The present disclosure relates to a power storage system.

Description of the Background Art

In WO2022/202308, in order to suppress the progress of deterioration of a secondary battery mounted on a vehicle, a technique is disclosed in which a heating target temperature is set using charge/discharge information on whether or not the secondary battery is charged and discharged, and the secondary battery is heated so that the temperature of the secondary battery approaches the set heating target temperature.

SUMMARY

However, when the power storage device during charging is in a low temperature state, the charging power is limited due to a decrease in the acceptable current of the power storage device, and there may be a problem that the charging time of the power storage device (that is, the time taken until the charging of the power storage device is completed) becomes long. Therefore, in order to shorten the charging time of the power storage device, it is conceivable to heat the power storage device to a sufficiently high temperature by, for example, an electric heater during charging of the power storage device. However, when electric power is supplied to the vehicle from the outside of the vehicle, if the amount of electric power consumed for heating the power storage device in the vehicle increases, the amount of electric power charged in the power storage device decreases, and the charging time of the power storage device may increase. Therefore, it is required to appropriately set the target temperature of the power storage device. However, in WO2022/202308, there is no mention of setting the target temperature of the power storage device to an appropriate temperature in order to shorten the charging time of the power storage device.

The present disclosure has been made to solve the above problem, and an object thereof is to adjust a temperature of a power storage device during charging so that a charging time of the power storage device is shortened.

A power storage system according to the present disclosure includes: a power storage device mounted on a vehicle; a heat source configured to be capable of heating the power storage device with electric power; and a control device configured to control the heat source. The control device is configured to detect supply power that is supplied to the vehicle from a power-supplying facility provided outside the vehicle, determine a first target temperature by using the detected supply power, and control the heat source to cause a temperature of the power storage device to approach the first target temperature.

In the low temperature region, as the temperature of the power storage device increases, the acceptable power of the power storage device tends to increase. However, even if the acceptable power of the power storage device is large, if the power supplied to the power storage device is small, the charging power of the power storage device does not become large, and the charging time of the power storage device (time to completion of charging) does not become short. For example, when a power storage device mounted on a vehicle is charged by a power-supplying facility provided outside the vehicle, supply power that is supplied from the power-supplying facility to the vehicle may decrease due to the power-supplying facility. When the power storage device is heated in such a situation, not only the charging power of the power storage device is not increased, but also the charging time of the power storage device may be prolonged due to power consumption for heating the power storage device.
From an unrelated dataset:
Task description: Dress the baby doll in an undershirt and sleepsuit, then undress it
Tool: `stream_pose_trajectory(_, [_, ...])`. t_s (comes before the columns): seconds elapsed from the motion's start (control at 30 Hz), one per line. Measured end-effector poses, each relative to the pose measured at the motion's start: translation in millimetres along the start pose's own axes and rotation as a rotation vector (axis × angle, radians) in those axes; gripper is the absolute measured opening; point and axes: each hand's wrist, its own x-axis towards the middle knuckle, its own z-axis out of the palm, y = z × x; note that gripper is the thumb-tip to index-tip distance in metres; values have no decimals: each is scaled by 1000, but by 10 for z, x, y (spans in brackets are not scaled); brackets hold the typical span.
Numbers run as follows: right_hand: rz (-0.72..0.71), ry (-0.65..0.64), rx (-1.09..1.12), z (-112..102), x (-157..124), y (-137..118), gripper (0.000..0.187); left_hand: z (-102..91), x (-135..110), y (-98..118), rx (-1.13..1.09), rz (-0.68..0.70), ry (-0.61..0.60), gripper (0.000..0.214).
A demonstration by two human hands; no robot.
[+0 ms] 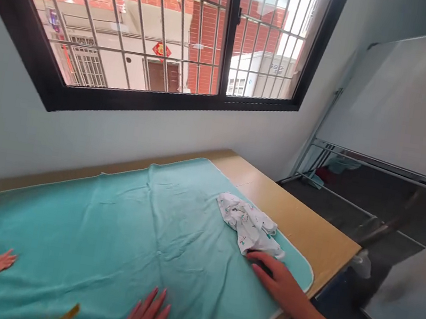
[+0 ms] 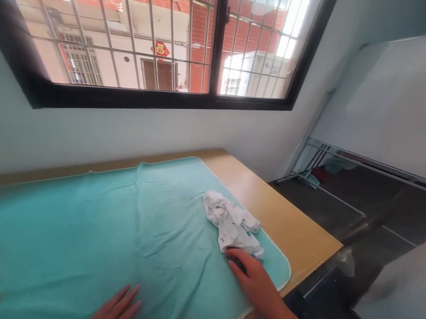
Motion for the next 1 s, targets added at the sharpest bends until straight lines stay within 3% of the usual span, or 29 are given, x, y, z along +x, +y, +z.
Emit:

In this regard, in the power storage system, the target temperature (first target temperature) in the heating control of the power storage device is determined by using the supply power supplied from the power-supplying facility to the vehicle. This makes it possible to determine an appropriate target temperature (first target temperature) in accordance with the power supplied from the power-supplying facility to the vehicle. Therefore, according to the power storage system, the temperature of the power storage device during charging can be easily adjusted so that the charging time of the power storage device is shortened.
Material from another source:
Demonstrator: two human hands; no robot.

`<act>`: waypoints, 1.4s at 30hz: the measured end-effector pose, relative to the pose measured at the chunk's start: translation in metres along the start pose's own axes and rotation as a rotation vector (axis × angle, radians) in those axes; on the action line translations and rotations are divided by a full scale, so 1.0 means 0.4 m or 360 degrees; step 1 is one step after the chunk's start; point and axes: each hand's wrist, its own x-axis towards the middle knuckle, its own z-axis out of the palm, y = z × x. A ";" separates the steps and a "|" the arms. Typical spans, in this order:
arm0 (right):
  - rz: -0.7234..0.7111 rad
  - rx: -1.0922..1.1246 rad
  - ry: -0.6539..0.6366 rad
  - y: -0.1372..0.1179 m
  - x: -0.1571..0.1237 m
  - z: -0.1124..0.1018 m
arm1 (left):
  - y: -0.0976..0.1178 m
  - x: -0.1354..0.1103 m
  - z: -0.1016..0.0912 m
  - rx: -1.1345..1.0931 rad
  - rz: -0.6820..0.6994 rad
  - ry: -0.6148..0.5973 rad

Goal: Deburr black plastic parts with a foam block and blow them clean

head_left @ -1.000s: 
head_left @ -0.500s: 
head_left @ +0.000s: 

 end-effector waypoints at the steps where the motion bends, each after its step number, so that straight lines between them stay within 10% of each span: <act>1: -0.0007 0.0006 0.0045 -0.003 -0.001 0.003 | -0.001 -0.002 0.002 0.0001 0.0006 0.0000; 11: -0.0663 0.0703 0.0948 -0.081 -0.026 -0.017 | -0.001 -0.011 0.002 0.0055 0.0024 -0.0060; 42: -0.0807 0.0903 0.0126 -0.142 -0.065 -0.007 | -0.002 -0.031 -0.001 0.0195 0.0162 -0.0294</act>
The foregoing and other objects, features, aspects and advantages of the present disclosure will become more apparent from the following detailed description of the present disclosure when taken in conjunction with the accompanying drawings.

BRIEF DESCRIPTION OF THE DRAWINGS

FIG. 1 is a diagram illustrating a schematic configuration of a vehicle according to an embodiment of the present disclosure.
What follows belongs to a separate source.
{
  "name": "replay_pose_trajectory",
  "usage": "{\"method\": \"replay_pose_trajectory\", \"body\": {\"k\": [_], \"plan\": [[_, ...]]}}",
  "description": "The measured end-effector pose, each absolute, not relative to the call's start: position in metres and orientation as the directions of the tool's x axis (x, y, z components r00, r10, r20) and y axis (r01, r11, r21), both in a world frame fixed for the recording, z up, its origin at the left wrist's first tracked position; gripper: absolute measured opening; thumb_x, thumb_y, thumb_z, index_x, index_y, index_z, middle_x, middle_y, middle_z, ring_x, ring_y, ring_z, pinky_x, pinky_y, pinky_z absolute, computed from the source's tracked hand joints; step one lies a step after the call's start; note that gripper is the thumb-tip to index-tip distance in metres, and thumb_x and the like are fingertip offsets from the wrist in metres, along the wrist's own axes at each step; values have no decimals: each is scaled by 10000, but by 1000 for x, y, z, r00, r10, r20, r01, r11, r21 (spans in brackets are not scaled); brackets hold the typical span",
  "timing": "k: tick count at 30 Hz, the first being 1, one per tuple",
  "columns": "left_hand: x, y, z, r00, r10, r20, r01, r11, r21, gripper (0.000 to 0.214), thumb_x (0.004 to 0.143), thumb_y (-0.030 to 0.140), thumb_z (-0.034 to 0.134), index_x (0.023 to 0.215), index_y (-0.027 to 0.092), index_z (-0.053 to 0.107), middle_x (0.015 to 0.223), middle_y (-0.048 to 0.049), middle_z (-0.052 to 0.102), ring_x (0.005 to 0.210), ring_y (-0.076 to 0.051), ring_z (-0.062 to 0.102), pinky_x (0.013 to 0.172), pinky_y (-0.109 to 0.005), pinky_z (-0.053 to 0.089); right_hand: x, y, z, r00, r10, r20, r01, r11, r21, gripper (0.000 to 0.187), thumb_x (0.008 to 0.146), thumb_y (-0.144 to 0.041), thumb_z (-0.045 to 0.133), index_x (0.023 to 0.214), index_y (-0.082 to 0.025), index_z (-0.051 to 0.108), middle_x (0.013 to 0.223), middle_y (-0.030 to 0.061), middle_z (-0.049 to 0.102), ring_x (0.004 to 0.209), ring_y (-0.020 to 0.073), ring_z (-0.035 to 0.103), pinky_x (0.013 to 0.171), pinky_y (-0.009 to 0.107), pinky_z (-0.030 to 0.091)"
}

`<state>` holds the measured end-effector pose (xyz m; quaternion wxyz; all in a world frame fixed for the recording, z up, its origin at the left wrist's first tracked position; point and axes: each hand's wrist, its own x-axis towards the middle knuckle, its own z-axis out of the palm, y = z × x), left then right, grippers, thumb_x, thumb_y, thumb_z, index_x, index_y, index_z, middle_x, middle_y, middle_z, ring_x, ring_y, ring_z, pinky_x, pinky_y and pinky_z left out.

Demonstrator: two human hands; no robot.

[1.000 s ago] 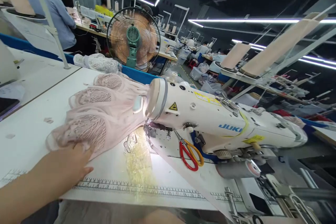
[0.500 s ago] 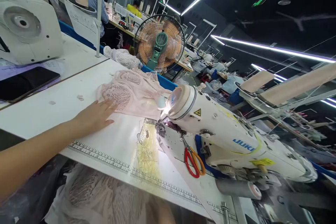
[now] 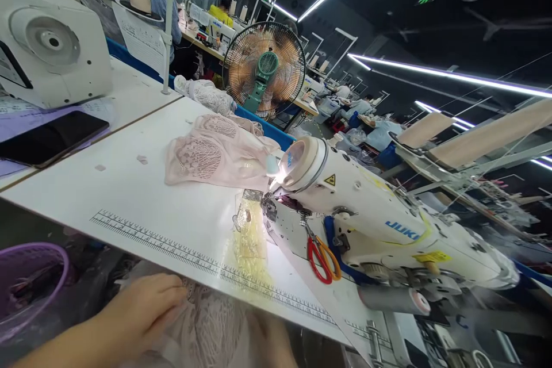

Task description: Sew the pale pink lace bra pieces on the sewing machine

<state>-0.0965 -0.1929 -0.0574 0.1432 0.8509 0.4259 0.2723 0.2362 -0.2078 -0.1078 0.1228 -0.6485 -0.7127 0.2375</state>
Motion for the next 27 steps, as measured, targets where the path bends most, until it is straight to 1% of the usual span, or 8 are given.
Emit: {"method": "replay_pose_trajectory", "body": {"k": [5, 11, 14, 17, 20, 22, 25, 27], "plan": [[-86, -203, -109, 605, 794, 56, 734, -584, 348, 612, 616, 190, 688, 1218, 233, 588, 1197, -100, 635, 1093, -320, 575, 942, -431, 478, 238, -200, -108, -112, 991, -73, 861, 60, -505, 288, 869, -309, 535, 1077, -200, 701, 1099, 126, 707, 1096, 344, 627, 916, 472, 517], [-81, -207, -96, 640, 768, -2, 742, -618, 258, 393, 770, 69, 565, 1134, 208, 618, 940, -81, 665, 918, -254, 606, 910, -439, 463, 235, -198, -96, -144, 979, -143, 848, 48, -528, 223, 824, -188, 536, 996, -181, 678, 900, 92, 747, 801, 273, 720, 710, 359, 581], [-83, -211, -80, 678, 734, -41, 713, -642, 283, 429, 778, 150, 615, 1202, 197, 570, 1065, -97, 645, 1004, -271, 585, 947, -457, 440, 230, -206, -91, -129, 971, -203, 850, 3, -526, 242, 811, -209, 598, 1043, -179, 656, 968, 94, 735, 883, 266, 701, 764, 354, 553], [-86, -216, -77, 731, 679, -66, 666, -690, 283, 586, 738, 252, 680, 1292, 192, 500, 1246, -114, 589, 1156, -316, 523, 1036, -521, 369, 224, -217, -79, -102, 964, -244, 870, -32, -491, 326, 751, -149, 657, 1076, -174, 640, 1052, 127, 714, 1004, 302, 659, 887, 417, 487], [-88, -223, -87, 755, 655, -37, 642, -727, 244, 599, 784, 239, 616, 1352, 202, 432, 1276, -117, 579, 1192, -315, 510, 1075, -544, 327, 221, -229, -51, -90, 961, -260, 889, -40, -456, 128, 774, -114, 613, 866, -192, 656, 848, 97, 727, 862, 286, 678, 944, 474, 415], [-89, -228, -96, 748, 661, 53, 636, -738, 227, 641, 812, 216, 561, 1412, 208, 337, 1251, -128, 590, 1183, -315, 522, 1071, -560, 330, 221, -237, -21, -170, 954, -247, 879, 33, -476, 165, 838, -167, 563, 682, -213, 587, 697, 41, 676, 721, 226, 655, 888, 413, 440], [-90, -235, -103, 693, 689, 214, 659, -725, 200, 773, 836, 154, 478, 1495, 179, 74, 1152, -156, 630, 1122, -320, 570, 1032, -606, 362, 223, -244, 33, -474, 877, -81, 741, 348, -575, 324, 976, -303, 393, 696, -228, 537, 651, 27, 596, 624, 173, 570, 582, 268, 428], [-94, -238, -98, 653, 713, 256, 677, -701, 225, 783, 855, 122, 416, 1501, 181, -23, 1081, -146, 658, 1048, -299, 616, 998, -581, 423, 223, -240, 63, -551, 831, 76, 619, 469, -630, 347, 1000, -322, 356, 727, -232, 549, 627, 19, 572, 605, 157, 545, 557, 261, 403]]}}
FIG. 2 is a diagram showing the configuration of the periphery of the power storage device shown in FIG. 1.

FIG. 3 is a flowchart illustrating processing related to heating control of the power storage device according to the embodiment of the present disclosure.

FIG. 4 is a diagram showing the transition of the temperature of the power storage device in the first operation example related to the control shown in FIG. 3.

FIG. 5 is a diagram showing the transition of the temperature of the power storage device in the second operation example related to the control shown in FIG. 3.

DESCRIPTION OF THE PREFERRED EMBODIMENTS

Embodiments of the present disclosure will be described in detail with reference to the drawings. In the drawings, the same or corresponding parts are denoted by the same reference numerals, and the description thereof will not be repeated.

FIG. 1 is a diagram showing a schematic configuration of a vehicle according to this embodiment. As shown in FIG. 1, a vehicle 1 is an electrically powered vehicle (xEV) equipped with a power storage system according to this embodiment. The vehicle 1 is, for example, a four-wheel BEV (battery electric vehicle). However, the vehicle 1 may be another electrically powered vehicle such as a plug-in hybrid electric vehicle. The vehicle 1 may be configured to be capable of wireless charging. The number of wheels is also arbitrary, and may be three or five or more.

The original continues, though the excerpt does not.